Dans les circonstances actuelles, les jeunes ont le droit d’être inquiets. Et pourtant, 53% d’entre eux sont optimistes dans leur avenir.

C’est un chiffre qui pourrait étonner au premier abord. En effet, dans le contexte économique actuel, beaucoup de jeunes quittent les bancs de la fac sans emploi. En 2016, 24% des moins de 25 ans sont sans emploi. Une situation qui ne décourage pourtant pas la plupart des jeunes.

Les jeunes sont optimistes

Selon une enquête de l’INSEE, 53% des jeunes sont optimistes pour leur avenir professionnel. 21% en revanche sont un peu moins confiants et se disent même inquiets. Cette étude de l’INSEE vise avant tout à étudier l’évolution des jeunes pendant leurs études.

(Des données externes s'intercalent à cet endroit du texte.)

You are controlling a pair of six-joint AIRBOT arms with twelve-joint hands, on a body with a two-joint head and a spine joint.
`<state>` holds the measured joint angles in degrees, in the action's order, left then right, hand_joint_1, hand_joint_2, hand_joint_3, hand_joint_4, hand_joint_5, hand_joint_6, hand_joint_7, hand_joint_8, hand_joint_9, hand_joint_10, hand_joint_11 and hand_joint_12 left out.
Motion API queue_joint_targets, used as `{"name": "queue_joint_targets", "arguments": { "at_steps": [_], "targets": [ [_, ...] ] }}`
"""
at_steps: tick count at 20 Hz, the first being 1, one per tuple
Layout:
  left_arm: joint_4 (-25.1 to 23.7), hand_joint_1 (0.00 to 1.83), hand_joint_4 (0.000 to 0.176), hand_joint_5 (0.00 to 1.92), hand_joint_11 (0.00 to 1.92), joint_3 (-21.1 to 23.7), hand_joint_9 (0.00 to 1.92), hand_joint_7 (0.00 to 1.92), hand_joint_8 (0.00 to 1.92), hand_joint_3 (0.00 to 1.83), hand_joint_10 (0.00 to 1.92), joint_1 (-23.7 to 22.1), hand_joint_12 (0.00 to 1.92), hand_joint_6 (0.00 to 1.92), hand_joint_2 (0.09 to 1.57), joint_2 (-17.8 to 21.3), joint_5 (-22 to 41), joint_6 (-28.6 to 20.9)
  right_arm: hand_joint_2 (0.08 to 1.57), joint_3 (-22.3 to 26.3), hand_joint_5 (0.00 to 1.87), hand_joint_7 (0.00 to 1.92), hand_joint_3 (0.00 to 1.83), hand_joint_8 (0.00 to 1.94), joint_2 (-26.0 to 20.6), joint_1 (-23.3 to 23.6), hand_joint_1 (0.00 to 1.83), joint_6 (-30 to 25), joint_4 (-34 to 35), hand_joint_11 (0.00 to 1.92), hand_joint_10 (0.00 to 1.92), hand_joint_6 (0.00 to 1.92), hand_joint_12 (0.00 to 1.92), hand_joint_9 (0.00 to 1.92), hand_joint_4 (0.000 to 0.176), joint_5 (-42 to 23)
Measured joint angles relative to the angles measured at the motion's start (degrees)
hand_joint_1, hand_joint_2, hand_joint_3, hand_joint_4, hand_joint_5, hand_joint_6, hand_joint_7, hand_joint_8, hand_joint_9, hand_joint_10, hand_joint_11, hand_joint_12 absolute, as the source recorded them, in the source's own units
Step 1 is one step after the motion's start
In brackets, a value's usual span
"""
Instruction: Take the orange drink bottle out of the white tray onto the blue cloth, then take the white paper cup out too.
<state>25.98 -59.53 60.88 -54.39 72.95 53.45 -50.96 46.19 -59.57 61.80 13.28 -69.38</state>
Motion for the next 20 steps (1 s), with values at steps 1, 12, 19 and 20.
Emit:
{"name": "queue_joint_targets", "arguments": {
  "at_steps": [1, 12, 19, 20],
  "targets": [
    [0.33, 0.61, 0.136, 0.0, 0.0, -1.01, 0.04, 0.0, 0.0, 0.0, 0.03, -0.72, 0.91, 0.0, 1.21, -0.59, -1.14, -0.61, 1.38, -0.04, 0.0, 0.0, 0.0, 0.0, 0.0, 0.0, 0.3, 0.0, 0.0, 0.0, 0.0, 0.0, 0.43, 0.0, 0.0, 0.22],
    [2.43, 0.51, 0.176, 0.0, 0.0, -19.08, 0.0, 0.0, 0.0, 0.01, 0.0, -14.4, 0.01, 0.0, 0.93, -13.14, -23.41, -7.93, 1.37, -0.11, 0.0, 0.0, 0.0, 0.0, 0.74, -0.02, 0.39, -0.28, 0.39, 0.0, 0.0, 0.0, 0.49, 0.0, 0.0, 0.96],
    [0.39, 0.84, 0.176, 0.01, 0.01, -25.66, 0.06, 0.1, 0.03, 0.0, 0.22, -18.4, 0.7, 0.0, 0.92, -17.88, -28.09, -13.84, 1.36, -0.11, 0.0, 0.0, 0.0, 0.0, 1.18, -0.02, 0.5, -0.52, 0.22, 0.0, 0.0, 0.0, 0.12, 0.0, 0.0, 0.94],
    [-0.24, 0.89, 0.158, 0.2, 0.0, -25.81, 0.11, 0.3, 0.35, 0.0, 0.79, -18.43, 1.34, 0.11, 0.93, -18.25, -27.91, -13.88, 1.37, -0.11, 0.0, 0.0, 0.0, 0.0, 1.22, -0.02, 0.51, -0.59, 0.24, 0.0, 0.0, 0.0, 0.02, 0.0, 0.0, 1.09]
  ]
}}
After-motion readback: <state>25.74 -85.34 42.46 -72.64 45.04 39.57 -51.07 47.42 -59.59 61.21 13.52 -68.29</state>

En effet, outre le fait qu’une majorité sont optimistes pour leur avenir, l’étude révèle de sacrés inégalités. La première, c’est qu’entre homme et femme, les avis sont partagés. Malgré un retard certain au moment des études,les garçons semblent beaucoup plus confiants que les filles quant à leur avenir professionnel.

Cela peut être le résultat de discriminations à l’embauche. Ou tout simplement d’un naturel confiant chez les jeunes hommes. En revanche, le niveau d’étude ne semble pas affecter le taux d’optimisme des jeunes.

Selon l’étude, 68% d’apprentis et 62% des jeunes déscolarisés sont optimistes dans leur avenir. Il faut dire que ce sont des filières plus proches du marché du travail. Par contre, ce qui semble déterminer l’optimisme, ce sont les études vers lesquelles les jeunes se dirigent.

En effet, les jeunes en prépa sont plus optimistes que ceux qui intègrent la fac, à l’exception près de ceux qui intègrent des filières médicales.

Selon le niveau d’étude, des réalités très différentes

Outre l’optimisme, les chiffres révèlent que selon le niveau d’étude, l’accès à l’emploi est différent pour les jeunes. En effet, un jeune moins diplômé à moins de chance d’obtenir un contrat rapidement. Et la nature du contrat sera moins favorable que pour un étudiant qui a un diplôme.

41% des jeunes qui ont abandonné les études signent des CDD, 18% sont en intérim. Et selon l’étude, la plupart vivent encore chez leurs parents.

Ce sont les jeunes issus de familles aisées qui poursuivent le plus les études supérieures. En particulier les enfants de cadres.

A 18 ans, néanmoins, seulement 45% des jeunes entament des études supérieures. Les autres sont soit encore dans le secondaire (redoublement) soit ont abandonné les études (25%).